The rise and fall of BrewDog: How the ‘punk’ beer company lost the plot completely

The company was sold this week


BrewDog is dead, sort of: The company once valued at £2 billion was sold this week for just £33 million, a fall so dramatic it feels less like a business deal and more like a cautionary tale. The brand that promised to explode onto the world stage has instead fizzled out like a flat pint.

Some BrewDog sites have survived the crash, including major bars at Waterloo and Canary Wharf in London. But many others weren’t so lucky. 38 bars have closed and 484 jobs have been lost following the company’s sudden fall into administration and rapid sale.

Unsplash/Alexander Ruiz

The collapse also crushed the hopes of thousands of fans who bought into BrewDog’s heavily marketed Equity for Punks investment scheme. It’s a remarkable downfall for a brewery that once dreamed of a stock market listing while preaching a proudly “punk” ethos.

The rise of craft beer’s loudest brand

Founded in 2007 by James Watt and Martin Dickie, BrewDog set out to shake up what they saw as the UK’s “stuffy” beer market. For a while, they succeeded.

Their beers, from Punk IPA to Hazy Jane and Dead Pony Club, became staples of bars across Britain. BrewDog pubs popped up in almost every major UK city, while international outposts stretched from Berlin to Brisbane. By the late 2010s the brand was everywhere, complete with merch drops, edgy marketing and a laddish, hipster aesthetic.

Unsplash/Ezra van den Broek

The world, briefly, was frothing for BrewDog.

When the cracks started to show

Things began to really unravel around 2021.

That year saw damaging allegations of a toxic workplace culture, which punctured the company’s carefully curated rebel image. At the same time, pandemic pub closures hit BrewDog’s bar-heavy business model hard.

More than 100 former employees signed an open letter under the name Punks With Purpose, accusing leadership of fostering a “culture of fear” driven by relentless pressure and burnout.

Staff claimed the company’s obsession with growth meant PR stunts often mattered more than people.

Ironically, Watt had warned about exactly this problem years earlier in his book Business for Punks, writing: “Get your culture right and it’s pure plutonium. Get it wrong and it’s Chernobyl.”

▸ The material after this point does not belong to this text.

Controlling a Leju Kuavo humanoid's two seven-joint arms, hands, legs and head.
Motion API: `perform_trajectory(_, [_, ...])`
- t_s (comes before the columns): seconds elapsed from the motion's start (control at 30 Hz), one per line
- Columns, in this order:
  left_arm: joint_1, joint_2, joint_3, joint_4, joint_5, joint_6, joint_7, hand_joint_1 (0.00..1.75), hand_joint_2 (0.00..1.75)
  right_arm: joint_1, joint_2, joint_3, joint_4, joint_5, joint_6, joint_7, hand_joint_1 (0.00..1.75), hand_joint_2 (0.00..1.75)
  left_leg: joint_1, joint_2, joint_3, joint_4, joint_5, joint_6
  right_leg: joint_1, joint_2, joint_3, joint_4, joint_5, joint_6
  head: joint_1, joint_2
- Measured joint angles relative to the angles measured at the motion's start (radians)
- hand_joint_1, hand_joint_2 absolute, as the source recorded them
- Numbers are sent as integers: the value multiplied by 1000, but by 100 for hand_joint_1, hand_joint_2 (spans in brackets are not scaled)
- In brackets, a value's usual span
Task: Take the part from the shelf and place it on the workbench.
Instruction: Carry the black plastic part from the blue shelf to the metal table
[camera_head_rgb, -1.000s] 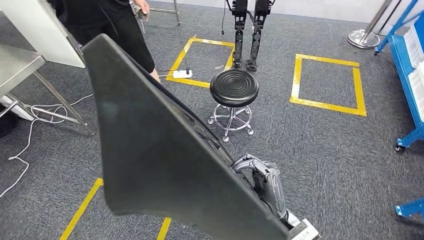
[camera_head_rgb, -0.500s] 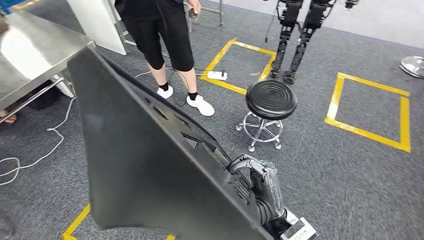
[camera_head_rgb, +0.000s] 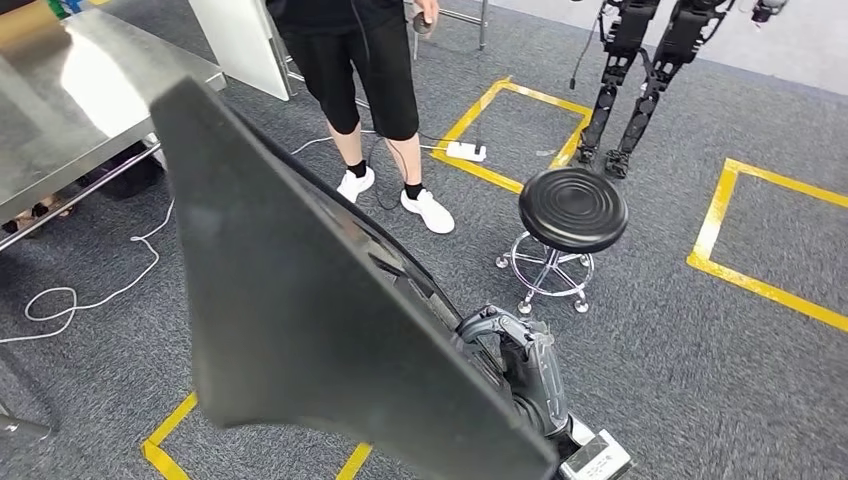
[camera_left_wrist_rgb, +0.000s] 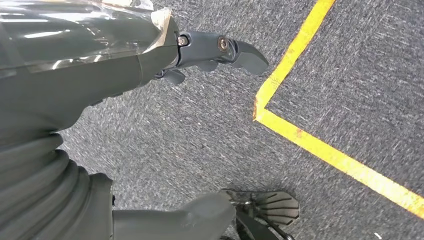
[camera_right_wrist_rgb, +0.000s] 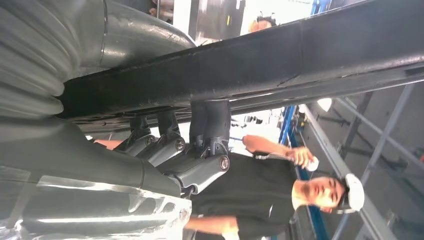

PR stunts and mounting controversy

Unsplash/Sebastian Herrmann

BrewDog had always thrived on outrageous marketing. One infamous stunt involved hiring a person with dwarfism to stand outside Westminster for a week holding a placard reading “Size Matters” to campaign for two-thirds beer measures in pubs. Somehow, that one actually worked.

But over time the stunts and controversies piled up.The company was accused of stealing marketing ideas through fake job interviews, faced repeated criticism over environmental claims, and dealt with ongoing accusations about workplace culture.

In 2024, BrewDog was criticised after an Asian staff member said she was dismissed after raising concerns when members of the English Defence League held a meeting in the bar where she worked.

Too big, too fast

By 2025 the cracks were impossible to ignore. BrewDog announced the closure of 10 bars, admitting some locations were simply no longer viable. Founder Watt blamed “skyrocketing costs” and “unprecedented pressures.”

Meanwhile, nearly 2,000 UK pubs stopped stocking BrewDog beers altogether, a brutal blow for a brand built on being everywhere.

The ending feels inevitable. The company that built its reputation on being anti-corporate slowly became exactly that.